Dataset items
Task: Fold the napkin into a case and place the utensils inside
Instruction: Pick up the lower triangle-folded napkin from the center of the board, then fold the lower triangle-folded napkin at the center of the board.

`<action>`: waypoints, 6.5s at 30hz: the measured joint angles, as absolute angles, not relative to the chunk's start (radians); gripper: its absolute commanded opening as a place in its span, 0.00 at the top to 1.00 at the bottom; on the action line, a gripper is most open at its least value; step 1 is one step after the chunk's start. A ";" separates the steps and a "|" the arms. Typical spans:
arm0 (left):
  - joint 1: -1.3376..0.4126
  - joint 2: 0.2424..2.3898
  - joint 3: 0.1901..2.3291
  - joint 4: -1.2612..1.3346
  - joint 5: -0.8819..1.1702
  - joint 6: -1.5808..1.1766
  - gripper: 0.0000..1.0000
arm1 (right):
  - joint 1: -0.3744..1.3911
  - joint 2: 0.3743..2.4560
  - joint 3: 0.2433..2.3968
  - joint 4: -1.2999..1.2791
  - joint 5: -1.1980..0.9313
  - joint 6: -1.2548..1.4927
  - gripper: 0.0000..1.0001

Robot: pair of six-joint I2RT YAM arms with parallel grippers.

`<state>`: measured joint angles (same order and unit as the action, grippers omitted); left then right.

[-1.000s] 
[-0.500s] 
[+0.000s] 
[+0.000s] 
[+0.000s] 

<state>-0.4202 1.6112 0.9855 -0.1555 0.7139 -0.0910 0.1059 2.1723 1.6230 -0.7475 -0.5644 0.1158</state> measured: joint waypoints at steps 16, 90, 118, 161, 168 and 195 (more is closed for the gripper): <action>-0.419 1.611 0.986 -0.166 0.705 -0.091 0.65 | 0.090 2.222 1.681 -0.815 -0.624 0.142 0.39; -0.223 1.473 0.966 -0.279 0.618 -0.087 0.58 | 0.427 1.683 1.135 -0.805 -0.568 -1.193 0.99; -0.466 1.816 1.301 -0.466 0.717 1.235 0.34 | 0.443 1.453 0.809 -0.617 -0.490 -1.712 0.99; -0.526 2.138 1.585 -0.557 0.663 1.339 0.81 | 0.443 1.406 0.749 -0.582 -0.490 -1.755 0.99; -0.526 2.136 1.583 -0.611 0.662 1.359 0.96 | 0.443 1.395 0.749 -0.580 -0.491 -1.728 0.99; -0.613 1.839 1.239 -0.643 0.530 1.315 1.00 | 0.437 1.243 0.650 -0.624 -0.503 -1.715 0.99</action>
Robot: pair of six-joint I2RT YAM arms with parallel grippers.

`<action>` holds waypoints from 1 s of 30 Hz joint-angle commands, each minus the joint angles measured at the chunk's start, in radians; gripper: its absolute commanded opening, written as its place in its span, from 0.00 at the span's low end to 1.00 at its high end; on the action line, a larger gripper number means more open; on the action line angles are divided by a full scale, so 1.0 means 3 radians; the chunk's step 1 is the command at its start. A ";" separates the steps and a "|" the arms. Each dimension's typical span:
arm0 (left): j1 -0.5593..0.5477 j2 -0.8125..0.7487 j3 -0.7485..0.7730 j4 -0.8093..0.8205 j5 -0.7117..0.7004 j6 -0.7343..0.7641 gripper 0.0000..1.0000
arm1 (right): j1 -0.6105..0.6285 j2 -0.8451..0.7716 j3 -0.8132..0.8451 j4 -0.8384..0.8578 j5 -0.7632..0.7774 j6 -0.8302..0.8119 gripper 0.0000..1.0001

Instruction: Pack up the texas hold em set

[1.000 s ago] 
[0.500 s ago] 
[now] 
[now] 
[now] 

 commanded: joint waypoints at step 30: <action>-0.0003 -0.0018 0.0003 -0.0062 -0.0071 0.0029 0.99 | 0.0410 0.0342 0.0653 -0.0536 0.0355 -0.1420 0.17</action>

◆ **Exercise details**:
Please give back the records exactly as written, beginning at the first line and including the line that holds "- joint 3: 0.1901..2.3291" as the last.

◆ **Exercise result**:
Task: Fold the napkin into a case and place the utensils inside
Instruction: Pick up the lower triangle-folded napkin from the center of the board, then fold the lower triangle-folded napkin at the center of the board.

`<action>`: waypoints, 6.5s at 30hz: the measured joint angles, as absolute angles, not relative to the chunk's start (radians); gripper: its absolute commanded opening as a place in its span, 0.00 at the top to 1.00 at the bottom; on the action line, a gripper is most open at its least value; step 1 is one step after the chunk's start. A ";" separates the steps and a "|" the arms. Typical spans:
arm0 (left):
  - joint 1: -1.3376..0.4126
  - joint 2: 0.2424..2.3898
  - joint 3: 0.1901..2.3291

The exercise has been answered, and the work is done.